### EXERCISE BRIEF
Please write out only the lines from the line with "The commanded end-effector" to the line with "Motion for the", inclusive, exactly as they stand below, without the pictures.

### SOURCE MATERIAL
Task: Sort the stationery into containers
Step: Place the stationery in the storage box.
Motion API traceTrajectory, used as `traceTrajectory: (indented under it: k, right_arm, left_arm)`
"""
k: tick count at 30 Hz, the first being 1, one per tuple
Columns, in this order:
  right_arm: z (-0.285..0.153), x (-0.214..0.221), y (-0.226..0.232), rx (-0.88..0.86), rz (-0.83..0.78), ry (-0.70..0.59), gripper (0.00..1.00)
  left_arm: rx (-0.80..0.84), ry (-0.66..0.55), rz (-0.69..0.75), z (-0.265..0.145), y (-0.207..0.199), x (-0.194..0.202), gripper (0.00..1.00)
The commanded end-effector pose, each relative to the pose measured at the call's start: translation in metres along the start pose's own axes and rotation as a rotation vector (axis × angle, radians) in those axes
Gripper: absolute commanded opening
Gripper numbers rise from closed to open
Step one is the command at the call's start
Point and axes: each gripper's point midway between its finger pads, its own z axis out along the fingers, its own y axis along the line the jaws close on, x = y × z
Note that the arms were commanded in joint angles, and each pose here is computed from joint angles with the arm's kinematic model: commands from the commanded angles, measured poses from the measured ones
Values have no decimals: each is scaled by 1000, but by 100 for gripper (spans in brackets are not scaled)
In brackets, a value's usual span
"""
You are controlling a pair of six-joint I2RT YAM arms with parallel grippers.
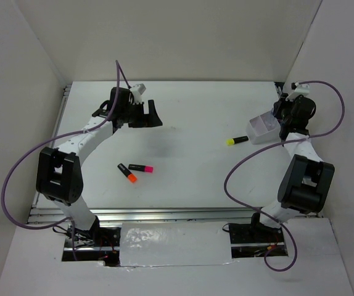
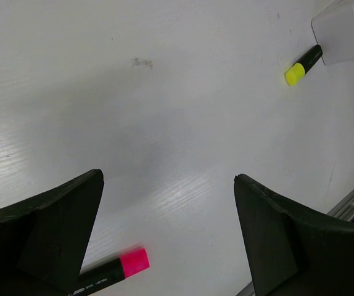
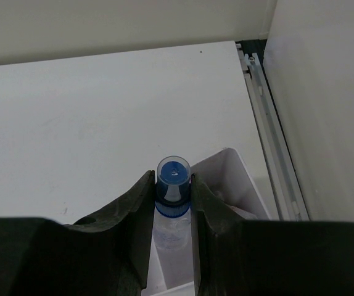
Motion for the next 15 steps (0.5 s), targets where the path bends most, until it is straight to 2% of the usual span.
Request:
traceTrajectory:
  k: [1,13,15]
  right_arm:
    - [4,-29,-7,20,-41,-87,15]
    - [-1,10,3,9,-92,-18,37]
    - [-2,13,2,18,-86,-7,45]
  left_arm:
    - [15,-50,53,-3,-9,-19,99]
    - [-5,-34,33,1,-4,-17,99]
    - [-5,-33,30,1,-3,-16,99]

### ANSWER TO THIS TASK
The commanded end-effector pose, each relative to the pose measured at the call's start: translation in metres along the start pose's own axes and rotation as a rotation vector (axis × angle, radians) in those axes
Gripper: absolute commanded opening
Gripper numbers rise from closed to open
Step one is the command at the call's start
Point and axes: each gripper's point midway between its finger pads, its own z axis out along the fingers, its own y axis along the line the jaws close on, x = y × z
Note that the arms were commanded in joint angles, and each pose here is computed from joint angles with the arm's kinematic model: commands from the commanded angles, measured poses from the measured ones
Values have no decimals: each is scaled by 1000, but by 100 for gripper (spans in brackets are not scaled)
In brackets, a value's usual span
"""
You are controlling a pair of six-joint I2RT YAM arms with parallel grippers.
Motion for the next 15 steps (0.5 s), targets where the path bends most, until it is straight to 2% of the usual span.

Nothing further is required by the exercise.